Certain citations in the text have an endearing quality and create a lasting impression. For instance, at one point, Mohanaswamy ruminates on marriage: “Who said the ultimate purpose of marriage is to beget children? Who set these selfish rules that the child has to be a biological offspring? For a happy, peaceful life, a human being needs another human being as a companion. Isn’t it as simple as that?”At another juncture, the author remarks on the central character: “As a young man, people pestered him to get married, even offered to find him a bride. But when he came out of the closet, nobody had a heart large enough to advise him to find himself a boy and settle down.”

In the chapter “Bed Bug”, there is a sudden switch to the first-person point of view, which appears to be somewhat jarring. The reader is left confused about who “I” refers to – Mohanaswamy or the author himself. On pages 48 (“That’s why I never allow girls mount me.”)and 64 (“But Mohanaswamy had not succeed then.”)of the book, there are grammatical errors that have been overlooked by the translator and editor.
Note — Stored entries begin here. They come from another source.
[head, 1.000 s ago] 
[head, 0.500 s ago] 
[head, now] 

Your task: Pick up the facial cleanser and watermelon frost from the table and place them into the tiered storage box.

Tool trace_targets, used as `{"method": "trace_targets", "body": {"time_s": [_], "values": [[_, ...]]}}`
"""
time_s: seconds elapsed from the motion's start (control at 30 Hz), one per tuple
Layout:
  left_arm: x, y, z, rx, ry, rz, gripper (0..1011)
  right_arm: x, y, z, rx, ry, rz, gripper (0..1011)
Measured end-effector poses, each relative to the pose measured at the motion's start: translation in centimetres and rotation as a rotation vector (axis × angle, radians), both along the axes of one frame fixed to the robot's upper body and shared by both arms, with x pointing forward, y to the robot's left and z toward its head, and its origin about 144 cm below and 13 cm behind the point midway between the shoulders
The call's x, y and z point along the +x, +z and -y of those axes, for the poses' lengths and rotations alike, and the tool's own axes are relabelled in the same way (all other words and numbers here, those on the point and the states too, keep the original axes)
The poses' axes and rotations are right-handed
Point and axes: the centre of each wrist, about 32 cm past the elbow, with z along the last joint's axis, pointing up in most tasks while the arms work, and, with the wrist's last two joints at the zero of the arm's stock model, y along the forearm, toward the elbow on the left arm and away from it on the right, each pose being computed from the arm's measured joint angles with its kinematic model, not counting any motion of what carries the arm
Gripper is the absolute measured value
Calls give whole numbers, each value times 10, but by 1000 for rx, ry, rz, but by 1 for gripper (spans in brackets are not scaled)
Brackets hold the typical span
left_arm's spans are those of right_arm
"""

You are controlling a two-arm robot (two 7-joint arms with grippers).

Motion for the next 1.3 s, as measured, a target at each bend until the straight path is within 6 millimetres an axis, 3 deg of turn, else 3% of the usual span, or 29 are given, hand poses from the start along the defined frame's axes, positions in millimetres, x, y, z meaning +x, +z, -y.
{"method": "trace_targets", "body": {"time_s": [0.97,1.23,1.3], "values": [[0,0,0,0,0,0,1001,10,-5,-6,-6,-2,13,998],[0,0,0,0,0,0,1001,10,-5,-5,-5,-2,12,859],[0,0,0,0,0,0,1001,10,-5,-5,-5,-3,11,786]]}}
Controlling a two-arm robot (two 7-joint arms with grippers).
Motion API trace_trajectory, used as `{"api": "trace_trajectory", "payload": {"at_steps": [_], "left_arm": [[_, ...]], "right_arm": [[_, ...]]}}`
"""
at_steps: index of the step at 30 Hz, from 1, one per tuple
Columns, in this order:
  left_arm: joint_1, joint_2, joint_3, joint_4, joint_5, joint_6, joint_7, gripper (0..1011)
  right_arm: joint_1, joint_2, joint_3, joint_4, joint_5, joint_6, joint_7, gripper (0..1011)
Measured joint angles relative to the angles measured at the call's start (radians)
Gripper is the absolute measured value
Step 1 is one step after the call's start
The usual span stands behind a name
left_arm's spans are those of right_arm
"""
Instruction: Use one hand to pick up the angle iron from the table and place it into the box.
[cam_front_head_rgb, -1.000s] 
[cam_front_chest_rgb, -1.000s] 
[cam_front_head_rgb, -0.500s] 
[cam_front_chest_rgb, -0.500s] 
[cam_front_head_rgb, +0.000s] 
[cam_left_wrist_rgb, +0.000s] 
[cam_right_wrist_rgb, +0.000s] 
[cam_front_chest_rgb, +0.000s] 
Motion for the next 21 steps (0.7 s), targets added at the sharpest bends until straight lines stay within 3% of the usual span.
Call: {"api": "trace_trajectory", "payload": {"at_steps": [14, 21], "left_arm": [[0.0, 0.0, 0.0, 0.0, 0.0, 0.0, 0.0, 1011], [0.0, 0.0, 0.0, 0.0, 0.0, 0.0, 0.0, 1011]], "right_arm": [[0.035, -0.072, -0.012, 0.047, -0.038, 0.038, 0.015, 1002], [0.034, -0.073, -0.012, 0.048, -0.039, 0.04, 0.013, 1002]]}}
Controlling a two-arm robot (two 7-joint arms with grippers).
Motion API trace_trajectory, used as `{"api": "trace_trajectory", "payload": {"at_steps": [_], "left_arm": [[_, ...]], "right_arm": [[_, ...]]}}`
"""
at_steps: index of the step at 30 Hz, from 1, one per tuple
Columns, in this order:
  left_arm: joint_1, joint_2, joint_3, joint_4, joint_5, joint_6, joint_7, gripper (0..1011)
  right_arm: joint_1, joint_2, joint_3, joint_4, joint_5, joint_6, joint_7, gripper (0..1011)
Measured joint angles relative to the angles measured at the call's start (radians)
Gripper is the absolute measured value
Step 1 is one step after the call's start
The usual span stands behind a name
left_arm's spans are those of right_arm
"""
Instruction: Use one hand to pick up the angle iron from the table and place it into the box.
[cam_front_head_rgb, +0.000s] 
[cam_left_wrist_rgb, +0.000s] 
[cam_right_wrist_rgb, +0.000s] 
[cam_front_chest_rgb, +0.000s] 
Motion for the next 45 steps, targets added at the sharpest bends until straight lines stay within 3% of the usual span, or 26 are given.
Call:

The cover of the book aptly depicts the theme of stigmatization and ostracism. The name “Mohanaswamy” is crossed out and native expletives are written all around the illustration of Mohanaswamy, which makes a powerful impression. The book is an insightful one which poignantly delineates the problems of being a homosexual in India. We need more Vasudhendras and their path-breaking courage to make the larger India revise its mindset and accept diversity in all its myriad forms.